沈公馆上下为了搬迁事宜,透着忙碌。
沈怀安被沈砚舟支使得团团转,应付码头那些往来,又要暗中处理周明,几天下来,人都瘦了一圈,哀嚎着“大哥是周扒皮转世”。
沈砚舟则在书房,表面是“病中静养、无力理事”,实则将各项安排梳理得井井有条,与苏州那边也通了信。
念一回到熟悉的环境,有茸茸和吴妈在身边,她心里踏实了些。
沈砚舟看在眼里,让吴妈多留意她的饮食起居,又吩咐沈怀安有空多陪她说说话——虽然沈怀安陪聊的结果通常是把自己逗得哈哈大笑。
这日午后,难得的冬日暖阳。
念一正坐在客厅窗边的摇椅里,就着阳光翻看一本从孟静书那里带回来的游记,茸茸蜷在她脚边打盹。

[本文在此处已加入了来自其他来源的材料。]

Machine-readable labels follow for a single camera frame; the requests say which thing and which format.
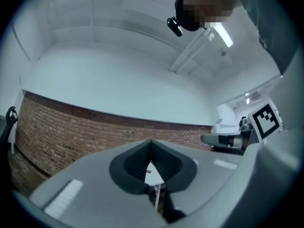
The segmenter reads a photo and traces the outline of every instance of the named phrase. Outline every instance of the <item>black baseboard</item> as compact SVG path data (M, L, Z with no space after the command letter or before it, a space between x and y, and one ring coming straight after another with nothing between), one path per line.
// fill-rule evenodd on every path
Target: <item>black baseboard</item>
M17 151L21 154L21 156L28 162L32 167L34 167L37 171L39 171L42 175L46 176L47 178L50 178L51 175L42 170L40 167L38 167L33 161L31 161L22 151L17 147L16 144L14 144L14 147L17 149Z

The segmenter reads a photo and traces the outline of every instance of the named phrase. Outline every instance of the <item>white table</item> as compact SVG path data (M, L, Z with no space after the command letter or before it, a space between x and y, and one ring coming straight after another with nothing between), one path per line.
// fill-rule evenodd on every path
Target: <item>white table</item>
M164 183L164 181L152 163L148 165L147 171L151 171L151 173L146 173L144 182L149 186L157 187L156 201L155 201L155 210L157 210L158 200L160 199L161 184Z

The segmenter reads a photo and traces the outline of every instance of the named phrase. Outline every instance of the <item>dark sleeve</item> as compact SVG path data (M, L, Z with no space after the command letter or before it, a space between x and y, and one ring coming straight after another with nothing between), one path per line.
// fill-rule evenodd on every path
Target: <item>dark sleeve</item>
M285 9L277 0L240 0L256 26L262 47L283 74L300 40Z

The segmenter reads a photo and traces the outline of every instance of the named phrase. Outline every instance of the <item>wooden floor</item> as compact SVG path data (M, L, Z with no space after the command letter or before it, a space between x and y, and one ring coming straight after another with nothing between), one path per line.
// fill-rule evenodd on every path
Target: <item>wooden floor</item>
M33 190L47 179L46 176L32 167L17 149L15 149L14 155L11 154L9 149L8 159L12 172L12 182L24 196L29 197Z

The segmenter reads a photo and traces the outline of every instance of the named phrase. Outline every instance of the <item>black cap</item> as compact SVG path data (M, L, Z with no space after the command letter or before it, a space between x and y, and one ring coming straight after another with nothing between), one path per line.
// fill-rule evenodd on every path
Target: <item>black cap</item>
M184 10L184 0L175 1L176 19L183 28L189 31L196 31L200 28L200 23L194 22L189 17L188 11Z

沈怀安刚从外头回来,一脸晦气地抱怨某个洋行经理难缠,正瘫在对面沙发上剥橘子,剥一瓣往自己嘴里丢一瓣,又分一瓣给眼巴巴看着的茸茸。
“二哥~橘子吃多了上火。”念一轻声提醒。
“没事儿,你二哥我火气旺,正好以毒攻毒!”沈怀安不以为意,又剥开一个。
就在这时,公馆前院忽然传来一阵不同寻常的喧哗,夹杂着女人尖利拔高的哭喊声和门房林叔试图阻拦的焦急声音。
“让我进去!我要见沈怀安!沈怀安你给我出来!你个没良心的!”
这声音又尖又亮,穿透力极强,瞬间打破了公馆午后的宁静。
沈怀安手里的橘子“啪嗒”掉在地上,滚了几圈。他瞪大了眼睛,一脸见了鬼的表情,猛地从沙发上弹起来:“谁?谁在嚎?找我的?”
念一也合上书,惊讶地望向客厅门口的方向。茸茸被惊得竖起了耳朵。
哭喊声越来越近,伴随着凌乱的脚步声。只见一个穿着时下流行的桃红色滚边旗袍、烫着波浪卷发、脸上妆容精致的年轻女人,不顾林叔和两个下人的阻拦,硬是冲进了客厅。
她手里还挥舞着一方绣花手帕,眼圈通红,一进门,目光就锁定了站在沙发边、目瞪口呆的沈怀安。
“沈怀安!”女人尖声叫道,眼泪唰地就下来了,指着他的鼻子,“你……你总算露面了!你躲啊!你再躲啊!玩了就想不认账?我告诉你,没这么便宜的事!我……我肚子里可是有了你的种!你今天必须给我个说法!”
“轰——!”
这话不啻于一道惊雷,在客厅里炸开。